Las bandas NOR (nucleolar organizer regions) tiñen los satélites de los cromosomas acrocéntricos (13, 14, 15, 21 y 22), donde se localizan los genes del ARN ribosómico 18S y 28S.
Las bandas T marcan los telómeros y permiten detectar pérdidas teloméricas.
4.4.2. Hibridación in situ fluorescente (FISH)
La hibridación in situ fluorescente (FISH, del inglés Fluorescence In Situ Hybridization) supera las limitaciones de resolución del bandeado convencional. Utiliza sondas de ADN marcadas con fluorocromos que hibridan específicamente con regiones o genes concretos del cromosoma. Permite detectar microdeleciones, amplificaciones génicas y reordenamientos que no serían visibles con el bandeado clásico.
La FISH tiene aplicación clínica directa en el diagnóstico de síndromes de microdeleción (síndrome de DiGeorge por deleción 22q11, síndrome de Williams por deleción 7q11), en el seguimiento de trasplantes de médula ósea y en la detección de translocaciones oncogénicas como la BCR-ABL de la leucemia mieloide crónica.
4.5 Nomenclatura del cariotipo
La nomenclatura citogenética está estandarizada a nivel internacional mediante el sistema ISCN (International System for Human Cytogenomic Nomenclature). La fórmula básica se construye indicando primero el número total de cromosomas, seguido de una coma y la constitución de los gonosomas.

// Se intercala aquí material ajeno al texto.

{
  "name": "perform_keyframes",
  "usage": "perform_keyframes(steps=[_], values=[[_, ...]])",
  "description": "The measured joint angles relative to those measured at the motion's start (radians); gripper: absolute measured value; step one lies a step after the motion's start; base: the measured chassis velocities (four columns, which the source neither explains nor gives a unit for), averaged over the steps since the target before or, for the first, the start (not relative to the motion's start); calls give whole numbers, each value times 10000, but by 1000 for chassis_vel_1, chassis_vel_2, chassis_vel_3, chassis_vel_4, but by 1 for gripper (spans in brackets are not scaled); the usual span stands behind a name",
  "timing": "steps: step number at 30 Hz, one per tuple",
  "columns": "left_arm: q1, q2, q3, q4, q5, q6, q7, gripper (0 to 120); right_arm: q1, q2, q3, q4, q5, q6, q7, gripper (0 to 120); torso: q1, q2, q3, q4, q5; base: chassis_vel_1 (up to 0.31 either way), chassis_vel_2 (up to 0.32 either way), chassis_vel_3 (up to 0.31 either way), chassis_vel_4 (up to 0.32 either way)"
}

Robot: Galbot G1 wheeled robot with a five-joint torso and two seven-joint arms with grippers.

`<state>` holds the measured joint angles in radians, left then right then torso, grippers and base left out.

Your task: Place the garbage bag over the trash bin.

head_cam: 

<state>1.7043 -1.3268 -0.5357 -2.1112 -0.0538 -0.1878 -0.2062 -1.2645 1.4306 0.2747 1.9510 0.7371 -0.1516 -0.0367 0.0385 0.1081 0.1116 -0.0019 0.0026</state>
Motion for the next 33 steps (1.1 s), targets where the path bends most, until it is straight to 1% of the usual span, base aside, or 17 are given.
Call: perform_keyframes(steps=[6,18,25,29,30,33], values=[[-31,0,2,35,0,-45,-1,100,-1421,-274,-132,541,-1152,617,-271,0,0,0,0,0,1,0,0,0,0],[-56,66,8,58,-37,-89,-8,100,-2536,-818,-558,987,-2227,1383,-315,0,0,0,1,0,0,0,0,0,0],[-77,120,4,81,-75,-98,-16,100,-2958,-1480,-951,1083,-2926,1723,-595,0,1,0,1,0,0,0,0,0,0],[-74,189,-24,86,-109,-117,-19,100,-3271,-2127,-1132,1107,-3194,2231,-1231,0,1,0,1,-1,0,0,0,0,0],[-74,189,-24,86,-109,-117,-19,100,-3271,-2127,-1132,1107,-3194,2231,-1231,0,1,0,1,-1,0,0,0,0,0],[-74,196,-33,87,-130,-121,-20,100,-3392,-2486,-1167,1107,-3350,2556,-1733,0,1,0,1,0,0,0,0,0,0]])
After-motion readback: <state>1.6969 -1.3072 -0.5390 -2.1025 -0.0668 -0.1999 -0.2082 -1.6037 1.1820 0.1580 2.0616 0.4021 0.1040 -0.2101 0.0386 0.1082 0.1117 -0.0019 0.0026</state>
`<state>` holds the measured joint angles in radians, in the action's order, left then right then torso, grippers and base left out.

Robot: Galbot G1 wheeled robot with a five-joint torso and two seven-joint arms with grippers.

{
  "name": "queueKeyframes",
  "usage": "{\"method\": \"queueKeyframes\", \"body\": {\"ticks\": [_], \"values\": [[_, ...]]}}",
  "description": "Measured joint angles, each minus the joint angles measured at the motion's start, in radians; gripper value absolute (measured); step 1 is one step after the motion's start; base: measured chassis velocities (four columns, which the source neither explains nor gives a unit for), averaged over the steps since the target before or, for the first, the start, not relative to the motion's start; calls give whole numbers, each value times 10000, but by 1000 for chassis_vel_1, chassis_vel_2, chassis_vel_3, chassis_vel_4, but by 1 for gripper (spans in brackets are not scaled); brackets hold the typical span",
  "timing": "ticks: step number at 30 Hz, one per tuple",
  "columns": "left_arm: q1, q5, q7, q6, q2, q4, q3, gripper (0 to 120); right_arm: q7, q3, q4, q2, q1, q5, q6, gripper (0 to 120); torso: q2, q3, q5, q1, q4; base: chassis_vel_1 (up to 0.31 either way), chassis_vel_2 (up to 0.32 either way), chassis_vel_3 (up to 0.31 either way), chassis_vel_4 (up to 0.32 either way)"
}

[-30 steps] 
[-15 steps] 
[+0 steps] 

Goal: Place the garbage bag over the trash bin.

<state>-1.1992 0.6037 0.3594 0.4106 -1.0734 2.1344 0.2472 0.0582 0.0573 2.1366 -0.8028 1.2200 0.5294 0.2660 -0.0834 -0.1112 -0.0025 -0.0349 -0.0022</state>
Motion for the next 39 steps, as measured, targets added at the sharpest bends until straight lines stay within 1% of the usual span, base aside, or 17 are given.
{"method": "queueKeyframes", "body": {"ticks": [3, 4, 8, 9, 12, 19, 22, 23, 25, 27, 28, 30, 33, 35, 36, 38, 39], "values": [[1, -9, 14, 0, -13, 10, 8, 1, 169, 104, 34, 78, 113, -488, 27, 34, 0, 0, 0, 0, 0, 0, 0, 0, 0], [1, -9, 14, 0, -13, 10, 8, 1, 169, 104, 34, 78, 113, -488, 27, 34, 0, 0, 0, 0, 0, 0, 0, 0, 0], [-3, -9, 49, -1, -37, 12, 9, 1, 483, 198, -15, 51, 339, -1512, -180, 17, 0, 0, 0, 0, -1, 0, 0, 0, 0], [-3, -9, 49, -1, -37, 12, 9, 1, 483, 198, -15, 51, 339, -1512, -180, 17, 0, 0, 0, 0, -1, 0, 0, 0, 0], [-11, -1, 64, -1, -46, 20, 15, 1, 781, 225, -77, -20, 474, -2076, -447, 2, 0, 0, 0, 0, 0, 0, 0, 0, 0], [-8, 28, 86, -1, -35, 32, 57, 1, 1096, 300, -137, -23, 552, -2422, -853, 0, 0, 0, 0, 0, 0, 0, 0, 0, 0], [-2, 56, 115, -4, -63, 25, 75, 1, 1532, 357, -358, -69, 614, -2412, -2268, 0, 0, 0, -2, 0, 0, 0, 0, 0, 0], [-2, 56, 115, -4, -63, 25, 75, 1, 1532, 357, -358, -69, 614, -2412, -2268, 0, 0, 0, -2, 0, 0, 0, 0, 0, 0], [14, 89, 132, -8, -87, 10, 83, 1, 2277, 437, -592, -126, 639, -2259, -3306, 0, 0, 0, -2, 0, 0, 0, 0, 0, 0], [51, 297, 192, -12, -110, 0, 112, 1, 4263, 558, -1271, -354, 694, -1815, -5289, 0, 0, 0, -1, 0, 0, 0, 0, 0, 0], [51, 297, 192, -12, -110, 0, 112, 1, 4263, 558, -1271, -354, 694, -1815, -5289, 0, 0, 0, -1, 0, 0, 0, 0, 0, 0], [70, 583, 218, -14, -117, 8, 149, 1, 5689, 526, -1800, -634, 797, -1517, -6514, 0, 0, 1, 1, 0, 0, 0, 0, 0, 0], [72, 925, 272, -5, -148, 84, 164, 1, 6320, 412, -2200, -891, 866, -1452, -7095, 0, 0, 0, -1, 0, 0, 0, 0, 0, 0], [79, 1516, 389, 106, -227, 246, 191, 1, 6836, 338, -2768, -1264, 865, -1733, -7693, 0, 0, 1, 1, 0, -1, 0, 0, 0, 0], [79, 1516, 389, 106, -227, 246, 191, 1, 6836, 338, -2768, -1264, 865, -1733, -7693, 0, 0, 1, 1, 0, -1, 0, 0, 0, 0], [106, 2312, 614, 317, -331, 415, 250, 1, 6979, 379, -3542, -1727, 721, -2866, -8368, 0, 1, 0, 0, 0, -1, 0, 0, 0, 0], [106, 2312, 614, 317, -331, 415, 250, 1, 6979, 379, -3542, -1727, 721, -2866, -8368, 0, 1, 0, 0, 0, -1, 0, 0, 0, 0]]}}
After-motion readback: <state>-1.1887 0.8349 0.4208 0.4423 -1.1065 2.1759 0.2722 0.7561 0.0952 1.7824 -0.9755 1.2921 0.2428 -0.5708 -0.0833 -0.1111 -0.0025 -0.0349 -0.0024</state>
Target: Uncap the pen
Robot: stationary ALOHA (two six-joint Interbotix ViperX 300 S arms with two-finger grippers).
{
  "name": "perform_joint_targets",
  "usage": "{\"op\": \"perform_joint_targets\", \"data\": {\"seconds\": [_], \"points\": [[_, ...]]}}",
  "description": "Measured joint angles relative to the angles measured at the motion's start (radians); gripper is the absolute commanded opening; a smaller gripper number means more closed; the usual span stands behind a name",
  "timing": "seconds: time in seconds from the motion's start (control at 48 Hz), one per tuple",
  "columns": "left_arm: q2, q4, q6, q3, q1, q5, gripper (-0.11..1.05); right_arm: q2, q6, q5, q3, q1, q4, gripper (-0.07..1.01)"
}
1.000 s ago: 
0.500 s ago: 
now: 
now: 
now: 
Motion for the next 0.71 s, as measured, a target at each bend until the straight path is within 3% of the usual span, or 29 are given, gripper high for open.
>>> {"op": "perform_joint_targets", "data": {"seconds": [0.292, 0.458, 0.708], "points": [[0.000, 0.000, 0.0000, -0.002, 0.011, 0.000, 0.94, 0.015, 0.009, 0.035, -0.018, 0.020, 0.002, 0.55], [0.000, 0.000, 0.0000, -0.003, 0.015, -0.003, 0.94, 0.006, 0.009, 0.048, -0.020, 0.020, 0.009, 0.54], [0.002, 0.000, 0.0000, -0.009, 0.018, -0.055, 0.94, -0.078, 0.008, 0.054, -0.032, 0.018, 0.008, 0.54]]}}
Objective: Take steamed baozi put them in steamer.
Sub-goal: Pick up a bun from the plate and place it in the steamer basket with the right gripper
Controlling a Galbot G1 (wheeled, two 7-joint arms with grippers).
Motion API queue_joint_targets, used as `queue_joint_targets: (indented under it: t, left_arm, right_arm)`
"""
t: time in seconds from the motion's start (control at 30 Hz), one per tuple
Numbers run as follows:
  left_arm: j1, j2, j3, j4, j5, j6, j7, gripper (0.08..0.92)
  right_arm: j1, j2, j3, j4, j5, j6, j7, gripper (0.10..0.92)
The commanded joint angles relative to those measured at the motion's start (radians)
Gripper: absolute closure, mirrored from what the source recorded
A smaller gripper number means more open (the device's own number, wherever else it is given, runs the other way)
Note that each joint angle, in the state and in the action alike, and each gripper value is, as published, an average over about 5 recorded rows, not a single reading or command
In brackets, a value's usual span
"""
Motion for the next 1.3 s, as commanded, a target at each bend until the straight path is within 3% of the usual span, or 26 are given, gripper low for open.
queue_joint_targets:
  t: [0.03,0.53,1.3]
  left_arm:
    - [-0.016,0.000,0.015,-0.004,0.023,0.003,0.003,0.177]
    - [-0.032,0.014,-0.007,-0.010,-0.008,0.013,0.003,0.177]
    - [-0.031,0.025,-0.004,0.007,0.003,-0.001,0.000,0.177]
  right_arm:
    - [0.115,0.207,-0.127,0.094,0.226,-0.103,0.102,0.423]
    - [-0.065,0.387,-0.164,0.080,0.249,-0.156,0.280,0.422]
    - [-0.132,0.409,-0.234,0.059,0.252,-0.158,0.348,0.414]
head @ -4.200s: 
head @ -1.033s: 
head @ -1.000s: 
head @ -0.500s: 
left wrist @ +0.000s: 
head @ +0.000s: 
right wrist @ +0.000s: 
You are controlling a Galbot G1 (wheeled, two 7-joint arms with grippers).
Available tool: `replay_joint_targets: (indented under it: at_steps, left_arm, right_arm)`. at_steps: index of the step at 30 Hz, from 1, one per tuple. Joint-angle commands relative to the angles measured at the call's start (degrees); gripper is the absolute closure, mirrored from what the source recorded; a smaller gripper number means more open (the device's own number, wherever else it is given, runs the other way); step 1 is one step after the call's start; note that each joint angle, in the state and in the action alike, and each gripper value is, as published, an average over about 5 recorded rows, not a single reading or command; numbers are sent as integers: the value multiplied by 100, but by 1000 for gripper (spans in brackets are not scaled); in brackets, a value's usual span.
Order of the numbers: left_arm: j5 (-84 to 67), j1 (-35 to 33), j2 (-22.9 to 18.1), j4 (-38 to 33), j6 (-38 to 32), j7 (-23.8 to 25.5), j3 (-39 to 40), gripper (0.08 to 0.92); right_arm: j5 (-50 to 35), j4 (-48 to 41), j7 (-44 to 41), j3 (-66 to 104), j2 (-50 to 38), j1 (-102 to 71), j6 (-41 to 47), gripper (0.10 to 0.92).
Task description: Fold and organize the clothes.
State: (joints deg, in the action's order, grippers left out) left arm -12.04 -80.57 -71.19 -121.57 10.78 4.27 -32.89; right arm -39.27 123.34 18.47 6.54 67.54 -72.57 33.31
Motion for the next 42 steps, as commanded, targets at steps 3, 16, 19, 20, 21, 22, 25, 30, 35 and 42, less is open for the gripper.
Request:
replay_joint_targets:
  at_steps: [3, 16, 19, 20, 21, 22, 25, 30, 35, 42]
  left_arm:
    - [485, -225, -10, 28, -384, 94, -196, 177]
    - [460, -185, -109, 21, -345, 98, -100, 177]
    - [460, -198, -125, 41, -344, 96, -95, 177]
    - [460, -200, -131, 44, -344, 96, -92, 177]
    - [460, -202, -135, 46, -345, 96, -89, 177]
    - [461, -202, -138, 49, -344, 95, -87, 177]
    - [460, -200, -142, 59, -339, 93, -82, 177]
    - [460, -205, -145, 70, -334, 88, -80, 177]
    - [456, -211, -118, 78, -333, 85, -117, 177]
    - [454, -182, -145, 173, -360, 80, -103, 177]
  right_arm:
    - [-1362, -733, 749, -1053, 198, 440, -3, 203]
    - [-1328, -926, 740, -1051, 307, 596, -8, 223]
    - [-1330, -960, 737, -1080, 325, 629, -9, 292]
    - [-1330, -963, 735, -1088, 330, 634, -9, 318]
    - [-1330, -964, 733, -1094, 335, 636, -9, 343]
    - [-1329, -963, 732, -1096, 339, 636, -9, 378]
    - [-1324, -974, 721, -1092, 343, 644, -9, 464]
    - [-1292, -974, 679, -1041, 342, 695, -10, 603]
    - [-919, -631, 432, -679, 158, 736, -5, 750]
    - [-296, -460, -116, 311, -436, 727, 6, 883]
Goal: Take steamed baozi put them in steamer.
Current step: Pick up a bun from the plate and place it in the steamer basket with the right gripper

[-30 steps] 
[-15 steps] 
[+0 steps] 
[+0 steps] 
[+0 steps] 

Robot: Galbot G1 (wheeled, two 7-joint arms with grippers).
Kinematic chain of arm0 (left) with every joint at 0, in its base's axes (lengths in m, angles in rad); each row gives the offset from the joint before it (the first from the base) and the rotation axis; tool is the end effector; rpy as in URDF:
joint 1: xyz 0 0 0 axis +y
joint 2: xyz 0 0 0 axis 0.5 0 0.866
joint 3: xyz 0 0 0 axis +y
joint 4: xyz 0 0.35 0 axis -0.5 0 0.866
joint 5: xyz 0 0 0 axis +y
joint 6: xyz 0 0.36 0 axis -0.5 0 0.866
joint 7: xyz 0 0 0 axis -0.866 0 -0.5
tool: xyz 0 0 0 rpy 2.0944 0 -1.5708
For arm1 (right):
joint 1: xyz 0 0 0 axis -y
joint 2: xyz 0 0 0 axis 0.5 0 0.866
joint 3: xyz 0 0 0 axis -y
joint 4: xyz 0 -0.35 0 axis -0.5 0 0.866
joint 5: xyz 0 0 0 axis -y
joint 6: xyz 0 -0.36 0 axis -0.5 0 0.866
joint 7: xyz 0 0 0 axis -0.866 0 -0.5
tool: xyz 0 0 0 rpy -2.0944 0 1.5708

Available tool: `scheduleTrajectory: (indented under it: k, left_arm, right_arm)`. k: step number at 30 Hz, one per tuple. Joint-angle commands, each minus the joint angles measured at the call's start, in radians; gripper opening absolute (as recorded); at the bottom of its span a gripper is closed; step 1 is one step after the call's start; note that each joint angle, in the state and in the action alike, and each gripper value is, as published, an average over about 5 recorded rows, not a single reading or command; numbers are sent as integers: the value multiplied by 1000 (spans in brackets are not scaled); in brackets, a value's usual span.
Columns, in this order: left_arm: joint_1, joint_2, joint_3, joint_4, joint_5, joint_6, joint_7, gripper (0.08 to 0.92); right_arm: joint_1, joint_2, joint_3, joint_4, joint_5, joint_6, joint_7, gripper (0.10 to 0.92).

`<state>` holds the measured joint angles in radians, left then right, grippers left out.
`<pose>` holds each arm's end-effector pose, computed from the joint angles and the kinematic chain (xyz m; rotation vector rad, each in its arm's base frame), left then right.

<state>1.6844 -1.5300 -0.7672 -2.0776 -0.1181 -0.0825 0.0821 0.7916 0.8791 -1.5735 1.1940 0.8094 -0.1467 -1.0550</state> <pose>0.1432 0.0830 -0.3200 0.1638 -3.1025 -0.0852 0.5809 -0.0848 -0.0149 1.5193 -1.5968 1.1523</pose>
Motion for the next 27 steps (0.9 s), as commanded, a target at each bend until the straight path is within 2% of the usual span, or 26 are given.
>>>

Un cariotipo femenino normal se escribe 46,XX y un cariotipo masculino normal 46,XY.
Cualquier desviación de esta fórmula indica una anomalía: la adición de un cromosoma se señala con el signo más (+) y la pérdida con el signo menos (–), seguidos del número del cromosoma afectado. Así, 47,XY,+21 describe el cariotipo de un varón con trisomía 21 (síndrome de Down) y 45,X describe el cariotipo de la monosomía del cromosoma X (síndrome de Turner).
Las anomalías numéricas y estructurales del cariotipo, así como su mecanismo de producción durante la meiosis, se estudian en los temas siguientes de esta asignatura. (→ Embriología T5: anomalías cromosómicas numéricas; → Embriología T6: anomalías cromosómicas estructurales.)